§ **DATASET EXTRACT**:

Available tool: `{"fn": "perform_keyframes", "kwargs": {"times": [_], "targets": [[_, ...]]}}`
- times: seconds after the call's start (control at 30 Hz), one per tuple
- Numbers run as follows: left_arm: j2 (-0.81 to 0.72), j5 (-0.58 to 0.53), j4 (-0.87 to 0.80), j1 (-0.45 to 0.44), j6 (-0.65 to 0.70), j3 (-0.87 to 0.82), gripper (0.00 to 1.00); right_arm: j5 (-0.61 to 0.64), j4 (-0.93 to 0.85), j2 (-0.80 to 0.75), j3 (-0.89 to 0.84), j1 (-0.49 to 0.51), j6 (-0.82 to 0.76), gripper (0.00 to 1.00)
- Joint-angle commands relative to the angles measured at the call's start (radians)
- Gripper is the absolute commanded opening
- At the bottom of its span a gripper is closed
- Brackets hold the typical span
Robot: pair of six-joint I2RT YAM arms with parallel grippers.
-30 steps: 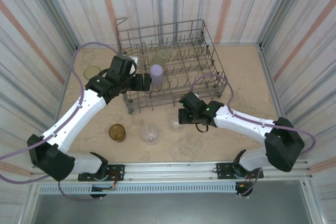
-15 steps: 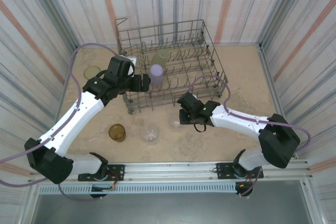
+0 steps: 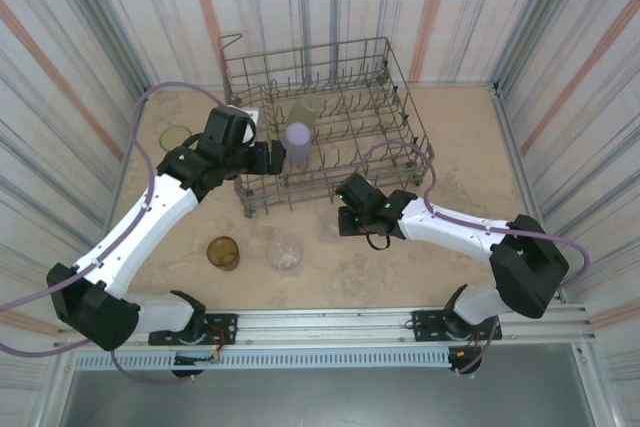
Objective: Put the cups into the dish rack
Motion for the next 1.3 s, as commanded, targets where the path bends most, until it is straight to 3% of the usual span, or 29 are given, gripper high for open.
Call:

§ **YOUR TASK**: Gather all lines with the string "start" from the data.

§ **OUTPUT**:
- times: seconds after the call's start (control at 30 Hz), one per tuple
- Joint-angle commands relative to the angles measured at the call's start (radians)

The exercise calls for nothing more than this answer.